Working with cams can be both complicated and fascinating because of all the interelationships/dependencies that are going on inside the motor. Remember that an eingine is just a big air pump, and every time those valves open and close the air flow through the engine has to start and stop - it's not a continuous flow. Because air (air/fuel) has mass it takes some time for it to start moving and acclerate, but as rpm in the engine goes up there is less and less time available to try to completely fill each cylinder. Think about it and you can see that any given cam will be "optimum" only for a very narrow operating rpm and will be a compromise everywhere else. Fun stuff.

Bear


----------



## doubleb0924 (Mar 14, 2011)

Bear

This is a great informative repsonse and with examples of how each "process" effects car driveability, sound and performance. I have seen another post like yours but it was not as clear and informative. It is greatly appreciated!


----------



## doubleb0924 (Mar 14, 2011)

Bear

After reading through the post again I have yet another question.

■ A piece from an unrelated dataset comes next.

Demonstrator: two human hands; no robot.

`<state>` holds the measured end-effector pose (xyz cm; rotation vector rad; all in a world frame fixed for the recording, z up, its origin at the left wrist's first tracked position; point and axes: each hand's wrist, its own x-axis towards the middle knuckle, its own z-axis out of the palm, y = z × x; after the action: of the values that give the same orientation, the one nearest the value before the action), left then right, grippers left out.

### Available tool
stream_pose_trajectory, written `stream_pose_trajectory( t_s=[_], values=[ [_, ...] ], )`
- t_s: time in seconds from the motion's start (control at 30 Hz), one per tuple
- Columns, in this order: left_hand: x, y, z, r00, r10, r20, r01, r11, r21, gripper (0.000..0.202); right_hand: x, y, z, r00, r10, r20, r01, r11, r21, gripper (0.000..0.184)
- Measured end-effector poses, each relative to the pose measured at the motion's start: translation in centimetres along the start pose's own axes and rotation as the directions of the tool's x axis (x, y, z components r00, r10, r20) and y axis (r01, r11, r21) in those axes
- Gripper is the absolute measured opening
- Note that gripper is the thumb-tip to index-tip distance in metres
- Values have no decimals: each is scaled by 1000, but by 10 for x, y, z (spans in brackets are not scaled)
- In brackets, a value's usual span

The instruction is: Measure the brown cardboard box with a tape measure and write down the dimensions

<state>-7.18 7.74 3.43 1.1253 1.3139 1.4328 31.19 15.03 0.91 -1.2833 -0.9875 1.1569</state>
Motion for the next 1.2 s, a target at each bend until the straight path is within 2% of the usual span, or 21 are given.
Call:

"Think about it and you can see that any given cam will be "optimum" only for a very narrow operating rpm and will be a compromise everywhere else. Fun stuff."

Does this mean that adding a cam will only better my performance on a certain operating rpm and inhibit a decrease from the stock performance on the rest? For example, it could increase my low range rpm performance but hinder my performance everywhere else or are you saying it will increase my performance in lower range rpm but stay the same in the other ranges, compared to stock? I hope I didn't confuse you. Thanks again


----------



## svede1212 (Nov 1, 2005)

Altho the info here is good you really should ask a cam expert which cam would accomplish your goals. Ed Curtis over at FlowTech Inductions is one of the best in the biz with the LS motor and can recommend and grind a cam to meet them. He sells complete kits so the only things else you should get is a set of headers, a really good tuner and a higher stall torque converter. You could skip the converter is you went for a really mild cam but frankly the cost of doing this would be a waste with a really mild one and I guarantee you'll wish you'd gone bigger.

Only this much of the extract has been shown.